Zio memutar bola mata namun tidak memaksa Thea lagi. Lelaki itu mendudukkan dirinya di sofa terdekat. Matanya terus mengawasi Thea yang mencoba berinteraksi dengan Nathan. Entah kenapa hatinya merasa tidak suka melihat interaksi mereka berdua. Kalau misalnya Thea berpacaran dengan Nathan, mau ditaruh dimana mukanya nanti? Ia belum mempunyai kekasih dan Thea malah sudah memiliki. Damn, ini tidak bisa dibiarkan!
"Nathan, Thea mau ke kamar mandi dulu. Baik-baik sama Kak Zio." Thea berujar dan ditanggapi dengan anggukan oleh Nathan. Lalu kemudian gadis itu beranjak dari kursi dan berjalan memasuki kamar mandi.
Dan hal itu tidak disia-siakan oleh Zio untuk mendekati Nathan. "Hey, Ketan. Tentunya kau tahukan siapa aku?"
Nathan menggeleng tidak tahu. Dan hal itu membuat Zio mendengus, Dasar kudet! Youtubers dan dancer setampan dan sekece Zio lelaki ini tidak tahu?! Yang benar saja!
"Kalau begitu perkenalkan, namaku Verlon Fawzio. Orang-orang biasa memanggilku orang ganteng dari negeri jupiter.
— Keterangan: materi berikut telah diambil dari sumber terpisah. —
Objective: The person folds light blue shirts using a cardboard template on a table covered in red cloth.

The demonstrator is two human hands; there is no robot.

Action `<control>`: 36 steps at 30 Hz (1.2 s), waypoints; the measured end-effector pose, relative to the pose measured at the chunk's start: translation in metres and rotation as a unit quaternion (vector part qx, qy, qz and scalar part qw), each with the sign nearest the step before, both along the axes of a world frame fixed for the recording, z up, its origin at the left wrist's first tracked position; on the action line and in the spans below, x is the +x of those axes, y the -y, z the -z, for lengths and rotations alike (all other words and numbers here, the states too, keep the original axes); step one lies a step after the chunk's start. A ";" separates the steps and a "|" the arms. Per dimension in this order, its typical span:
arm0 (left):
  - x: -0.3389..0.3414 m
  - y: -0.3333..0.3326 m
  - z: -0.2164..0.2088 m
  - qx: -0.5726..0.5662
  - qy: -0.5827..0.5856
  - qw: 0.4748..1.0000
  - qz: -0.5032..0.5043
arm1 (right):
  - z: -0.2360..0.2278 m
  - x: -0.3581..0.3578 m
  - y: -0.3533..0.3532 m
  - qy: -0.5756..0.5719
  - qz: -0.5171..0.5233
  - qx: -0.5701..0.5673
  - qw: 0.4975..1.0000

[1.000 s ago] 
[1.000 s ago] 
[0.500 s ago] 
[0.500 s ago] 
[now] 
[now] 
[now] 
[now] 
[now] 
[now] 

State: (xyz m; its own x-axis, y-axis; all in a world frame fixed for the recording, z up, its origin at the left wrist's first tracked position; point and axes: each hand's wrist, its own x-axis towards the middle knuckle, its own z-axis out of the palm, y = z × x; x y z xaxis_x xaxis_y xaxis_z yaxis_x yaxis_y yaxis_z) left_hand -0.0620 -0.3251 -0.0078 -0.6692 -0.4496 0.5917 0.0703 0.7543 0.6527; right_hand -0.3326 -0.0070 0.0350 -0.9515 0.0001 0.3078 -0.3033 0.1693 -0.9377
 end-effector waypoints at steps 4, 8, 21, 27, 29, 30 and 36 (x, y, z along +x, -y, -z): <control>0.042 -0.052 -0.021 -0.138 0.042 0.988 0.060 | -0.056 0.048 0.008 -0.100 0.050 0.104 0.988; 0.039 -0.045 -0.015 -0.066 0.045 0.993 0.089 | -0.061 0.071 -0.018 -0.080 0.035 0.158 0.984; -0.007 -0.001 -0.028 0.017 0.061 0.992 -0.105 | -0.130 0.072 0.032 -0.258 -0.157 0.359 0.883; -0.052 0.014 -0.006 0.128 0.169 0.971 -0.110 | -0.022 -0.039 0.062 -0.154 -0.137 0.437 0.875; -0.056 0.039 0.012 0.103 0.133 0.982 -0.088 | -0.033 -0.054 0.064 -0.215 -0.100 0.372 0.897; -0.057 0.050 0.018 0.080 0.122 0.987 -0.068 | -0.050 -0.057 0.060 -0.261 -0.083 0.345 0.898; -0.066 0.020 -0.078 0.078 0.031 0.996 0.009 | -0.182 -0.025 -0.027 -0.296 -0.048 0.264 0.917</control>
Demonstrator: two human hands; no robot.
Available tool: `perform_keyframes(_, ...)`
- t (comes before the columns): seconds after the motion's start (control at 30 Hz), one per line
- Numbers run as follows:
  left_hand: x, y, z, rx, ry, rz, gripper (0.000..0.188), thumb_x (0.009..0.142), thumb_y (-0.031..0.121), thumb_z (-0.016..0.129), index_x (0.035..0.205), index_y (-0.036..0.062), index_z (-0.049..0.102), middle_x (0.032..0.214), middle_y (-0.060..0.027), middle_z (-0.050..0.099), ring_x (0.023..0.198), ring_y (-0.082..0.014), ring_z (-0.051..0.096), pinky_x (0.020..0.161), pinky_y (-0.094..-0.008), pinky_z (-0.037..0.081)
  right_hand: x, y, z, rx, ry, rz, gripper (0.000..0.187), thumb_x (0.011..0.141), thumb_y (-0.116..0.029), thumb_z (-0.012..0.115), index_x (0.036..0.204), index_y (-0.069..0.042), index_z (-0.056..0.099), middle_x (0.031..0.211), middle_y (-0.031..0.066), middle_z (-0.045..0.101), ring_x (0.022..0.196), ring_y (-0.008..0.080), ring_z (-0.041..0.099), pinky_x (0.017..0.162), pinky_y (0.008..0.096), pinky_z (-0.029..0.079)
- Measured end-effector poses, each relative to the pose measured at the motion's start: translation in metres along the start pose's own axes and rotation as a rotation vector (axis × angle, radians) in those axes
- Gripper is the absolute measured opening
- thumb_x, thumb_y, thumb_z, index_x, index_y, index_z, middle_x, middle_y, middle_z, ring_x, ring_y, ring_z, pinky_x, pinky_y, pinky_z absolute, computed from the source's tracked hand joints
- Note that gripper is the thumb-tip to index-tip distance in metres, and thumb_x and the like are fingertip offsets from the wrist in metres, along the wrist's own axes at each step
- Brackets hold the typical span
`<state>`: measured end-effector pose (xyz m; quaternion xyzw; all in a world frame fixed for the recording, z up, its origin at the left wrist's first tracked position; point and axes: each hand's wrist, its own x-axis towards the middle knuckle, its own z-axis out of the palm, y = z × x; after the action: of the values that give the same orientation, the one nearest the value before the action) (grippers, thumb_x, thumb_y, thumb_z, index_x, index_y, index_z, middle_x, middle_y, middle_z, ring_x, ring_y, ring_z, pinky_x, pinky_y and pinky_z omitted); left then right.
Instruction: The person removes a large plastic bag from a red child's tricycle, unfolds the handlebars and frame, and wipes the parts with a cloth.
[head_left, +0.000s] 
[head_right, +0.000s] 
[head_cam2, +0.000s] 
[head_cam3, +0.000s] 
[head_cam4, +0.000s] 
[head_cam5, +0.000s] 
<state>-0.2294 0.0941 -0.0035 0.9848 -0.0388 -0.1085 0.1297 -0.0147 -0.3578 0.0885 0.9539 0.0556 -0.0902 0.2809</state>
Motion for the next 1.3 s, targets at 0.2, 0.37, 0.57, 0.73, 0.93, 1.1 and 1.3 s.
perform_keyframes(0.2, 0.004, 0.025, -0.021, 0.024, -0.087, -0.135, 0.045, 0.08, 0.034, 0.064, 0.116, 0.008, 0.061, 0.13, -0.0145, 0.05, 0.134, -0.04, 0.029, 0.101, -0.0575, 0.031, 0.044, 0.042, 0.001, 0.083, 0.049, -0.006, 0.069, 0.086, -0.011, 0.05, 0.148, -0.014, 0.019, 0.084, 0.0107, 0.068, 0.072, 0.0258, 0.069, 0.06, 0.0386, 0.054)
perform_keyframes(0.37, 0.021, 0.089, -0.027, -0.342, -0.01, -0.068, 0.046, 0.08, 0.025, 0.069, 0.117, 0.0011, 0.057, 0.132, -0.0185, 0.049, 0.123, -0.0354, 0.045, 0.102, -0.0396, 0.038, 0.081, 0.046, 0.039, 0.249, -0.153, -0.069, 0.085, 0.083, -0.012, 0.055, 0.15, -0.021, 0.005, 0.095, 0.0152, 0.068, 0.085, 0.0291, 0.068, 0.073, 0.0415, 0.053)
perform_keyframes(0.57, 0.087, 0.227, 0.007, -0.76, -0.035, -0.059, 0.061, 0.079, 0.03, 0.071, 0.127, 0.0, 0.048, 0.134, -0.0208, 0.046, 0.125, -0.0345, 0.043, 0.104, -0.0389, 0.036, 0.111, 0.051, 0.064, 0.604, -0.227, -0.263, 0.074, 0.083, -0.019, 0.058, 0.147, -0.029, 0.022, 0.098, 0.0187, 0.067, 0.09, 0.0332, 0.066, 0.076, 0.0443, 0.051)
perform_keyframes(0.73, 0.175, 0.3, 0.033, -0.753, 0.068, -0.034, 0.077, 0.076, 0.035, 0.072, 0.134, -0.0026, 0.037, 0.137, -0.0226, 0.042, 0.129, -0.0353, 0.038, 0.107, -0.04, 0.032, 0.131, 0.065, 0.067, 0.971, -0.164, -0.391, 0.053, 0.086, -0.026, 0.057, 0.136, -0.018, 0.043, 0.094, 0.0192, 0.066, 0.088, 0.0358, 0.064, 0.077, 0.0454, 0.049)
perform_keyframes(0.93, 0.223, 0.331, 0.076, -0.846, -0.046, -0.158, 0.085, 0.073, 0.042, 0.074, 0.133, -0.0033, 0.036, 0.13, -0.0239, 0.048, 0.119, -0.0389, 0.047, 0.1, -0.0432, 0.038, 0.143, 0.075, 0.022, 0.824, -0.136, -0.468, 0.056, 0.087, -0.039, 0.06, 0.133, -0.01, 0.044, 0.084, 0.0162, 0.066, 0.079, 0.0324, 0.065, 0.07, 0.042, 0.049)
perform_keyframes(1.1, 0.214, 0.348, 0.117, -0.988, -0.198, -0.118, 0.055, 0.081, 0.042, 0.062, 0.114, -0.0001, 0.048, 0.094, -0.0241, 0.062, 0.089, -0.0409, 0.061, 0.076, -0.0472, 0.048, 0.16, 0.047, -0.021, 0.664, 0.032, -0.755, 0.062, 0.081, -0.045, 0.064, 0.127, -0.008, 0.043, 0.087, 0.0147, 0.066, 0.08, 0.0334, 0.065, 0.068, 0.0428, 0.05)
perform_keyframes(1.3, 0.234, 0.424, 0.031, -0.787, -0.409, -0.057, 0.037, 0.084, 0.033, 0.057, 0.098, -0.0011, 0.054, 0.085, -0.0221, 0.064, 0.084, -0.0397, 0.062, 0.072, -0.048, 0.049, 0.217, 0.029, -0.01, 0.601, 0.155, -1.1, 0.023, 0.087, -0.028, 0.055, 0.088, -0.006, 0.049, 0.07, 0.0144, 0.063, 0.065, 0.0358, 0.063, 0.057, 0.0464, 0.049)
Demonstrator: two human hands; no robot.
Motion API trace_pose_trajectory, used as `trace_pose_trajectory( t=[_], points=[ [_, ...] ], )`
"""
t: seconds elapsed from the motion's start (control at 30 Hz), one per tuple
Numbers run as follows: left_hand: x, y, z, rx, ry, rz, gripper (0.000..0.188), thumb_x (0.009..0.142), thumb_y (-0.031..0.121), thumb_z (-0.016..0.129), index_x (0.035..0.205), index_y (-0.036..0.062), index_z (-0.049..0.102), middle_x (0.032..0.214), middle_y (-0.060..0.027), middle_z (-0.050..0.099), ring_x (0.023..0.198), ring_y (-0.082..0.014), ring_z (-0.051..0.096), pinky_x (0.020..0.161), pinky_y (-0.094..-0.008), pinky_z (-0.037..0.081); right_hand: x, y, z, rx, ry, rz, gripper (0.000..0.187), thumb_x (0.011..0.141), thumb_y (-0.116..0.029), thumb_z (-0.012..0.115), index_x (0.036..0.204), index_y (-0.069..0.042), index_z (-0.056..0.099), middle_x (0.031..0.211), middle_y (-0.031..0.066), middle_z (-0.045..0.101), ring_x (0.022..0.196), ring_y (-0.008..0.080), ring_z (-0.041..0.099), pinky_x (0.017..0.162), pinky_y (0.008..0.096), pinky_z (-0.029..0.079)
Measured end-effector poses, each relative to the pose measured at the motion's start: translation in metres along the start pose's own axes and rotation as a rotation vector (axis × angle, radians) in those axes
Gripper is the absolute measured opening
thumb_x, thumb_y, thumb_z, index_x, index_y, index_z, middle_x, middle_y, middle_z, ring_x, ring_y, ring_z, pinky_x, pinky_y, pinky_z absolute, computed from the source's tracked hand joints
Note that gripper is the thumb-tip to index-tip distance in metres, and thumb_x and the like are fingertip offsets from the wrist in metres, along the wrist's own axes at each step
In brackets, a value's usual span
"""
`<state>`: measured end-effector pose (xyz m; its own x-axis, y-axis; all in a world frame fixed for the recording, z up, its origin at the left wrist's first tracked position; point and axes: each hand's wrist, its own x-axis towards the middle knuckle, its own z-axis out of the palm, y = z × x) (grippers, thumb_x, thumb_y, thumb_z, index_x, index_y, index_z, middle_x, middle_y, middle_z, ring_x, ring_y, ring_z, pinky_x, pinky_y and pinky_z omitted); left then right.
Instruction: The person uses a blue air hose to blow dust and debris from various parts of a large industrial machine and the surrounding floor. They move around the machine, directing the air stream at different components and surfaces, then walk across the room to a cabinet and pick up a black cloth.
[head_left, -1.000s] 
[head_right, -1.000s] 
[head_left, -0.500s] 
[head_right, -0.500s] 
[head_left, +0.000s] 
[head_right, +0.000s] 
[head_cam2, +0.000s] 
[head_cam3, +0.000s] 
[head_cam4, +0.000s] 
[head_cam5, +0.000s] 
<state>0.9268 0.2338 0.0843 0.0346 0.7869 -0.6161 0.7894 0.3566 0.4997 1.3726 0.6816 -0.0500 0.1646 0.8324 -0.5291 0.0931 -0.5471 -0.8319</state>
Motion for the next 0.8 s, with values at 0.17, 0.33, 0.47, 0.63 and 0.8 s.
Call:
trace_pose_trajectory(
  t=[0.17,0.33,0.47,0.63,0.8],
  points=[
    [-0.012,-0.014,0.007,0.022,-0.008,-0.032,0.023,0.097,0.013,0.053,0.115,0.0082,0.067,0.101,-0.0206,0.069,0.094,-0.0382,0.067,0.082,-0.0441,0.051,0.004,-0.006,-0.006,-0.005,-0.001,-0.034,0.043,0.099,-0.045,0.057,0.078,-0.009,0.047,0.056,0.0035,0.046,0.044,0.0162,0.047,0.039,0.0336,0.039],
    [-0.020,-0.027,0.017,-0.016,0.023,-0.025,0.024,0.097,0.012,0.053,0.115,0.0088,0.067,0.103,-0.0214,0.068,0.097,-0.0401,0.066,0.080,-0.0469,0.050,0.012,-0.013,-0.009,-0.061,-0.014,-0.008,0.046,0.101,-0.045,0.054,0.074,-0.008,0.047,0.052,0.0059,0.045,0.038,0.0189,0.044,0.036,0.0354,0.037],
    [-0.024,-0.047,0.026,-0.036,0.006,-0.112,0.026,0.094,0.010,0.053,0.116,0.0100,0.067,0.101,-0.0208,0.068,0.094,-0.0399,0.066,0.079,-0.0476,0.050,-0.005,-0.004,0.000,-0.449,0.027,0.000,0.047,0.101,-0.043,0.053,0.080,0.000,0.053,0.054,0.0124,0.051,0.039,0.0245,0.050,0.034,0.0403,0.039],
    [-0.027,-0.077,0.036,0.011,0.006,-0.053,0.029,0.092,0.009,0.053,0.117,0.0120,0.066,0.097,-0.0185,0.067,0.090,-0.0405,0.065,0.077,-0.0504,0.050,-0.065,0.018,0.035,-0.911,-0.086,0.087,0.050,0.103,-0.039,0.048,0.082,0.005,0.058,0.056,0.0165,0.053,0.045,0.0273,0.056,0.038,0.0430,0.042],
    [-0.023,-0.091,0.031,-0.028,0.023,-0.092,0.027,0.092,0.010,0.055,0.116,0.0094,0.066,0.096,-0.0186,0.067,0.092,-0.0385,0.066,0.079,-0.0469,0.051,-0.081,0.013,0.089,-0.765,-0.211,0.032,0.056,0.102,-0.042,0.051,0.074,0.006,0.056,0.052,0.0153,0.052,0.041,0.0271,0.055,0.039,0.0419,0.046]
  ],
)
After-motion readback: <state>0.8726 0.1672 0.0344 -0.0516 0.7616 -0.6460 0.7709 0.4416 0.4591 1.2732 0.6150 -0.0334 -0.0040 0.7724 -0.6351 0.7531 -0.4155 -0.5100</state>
Tapi khusus untukmu, kau bisa memanggilku 'Zionel Messi'." ucap Zio menirukan kata-kata Sean, paman sekaligus gurunya sejak lahir.
Mata Nathan hanya mengerjap beberapa kali seraya bibirnya mengulas senyum tipis hingga hampir tak terlihat.
"Oh ya, ketan. Ada sesuatu yang ingin aku sampaikan padamu! Ini mengenai Thea!"
Kali ini ucapan Zio membuat wajah Nathan berubah menjadi serius. Mengenai Thea?
Zio melipat kedua tangannya di d**a, "Asalkan kau tahu, Thea itu kalau sedang tidur suka mendengkur keras! Dia kalau makan juga belepotan seperti anak kecil, dan dia juga tidak pernah mandi!" ucap Zio yang mengutarakan segala keburukan Thea yang tidak benar adanya.
"Jadi kau lebih baik jauh-jauh saja dari Thea. Cari gadis lain yang lebih baik!" lanjut Zio.
Namun Nathan hanya tersenyum. Ia tahu kalau ucapan Zio itu adalah kebohongan, namun jika itu benar—ia sama sekali tidak masalah.
"KAK ZIOOO!!"
Suara teriakan Thea dari kamar mandi mau tak mau membuat Zio langsung panik dan menghampiri pintu kamar mandi lalu mengetuknya keras. "Thea ada apa? Tolong buka pintunya!"
Tak lama kemudian pintu kamar mandi terbuka. Kepala Thea langsung menyembul keluar dengan menyembunyikan sebagian tubuhnya di balik pintu. "Kak Zio.."
"Ada apa sebenarnya? Apa telah terjadi sesuatu?" Tanya Zio dengan wajah khawatir yang sangat kentara.
"Thea kedatangan tamu bulanan." ucap Thea dengan pipi memerah karena malu. "Tolong belikan roti Jepang!"
Raut panik dari wajah Zio langsung memudar seketika. Sepertinya hari ini ia tidak bisa lepas dari yang namanya 'Roti Jepang'!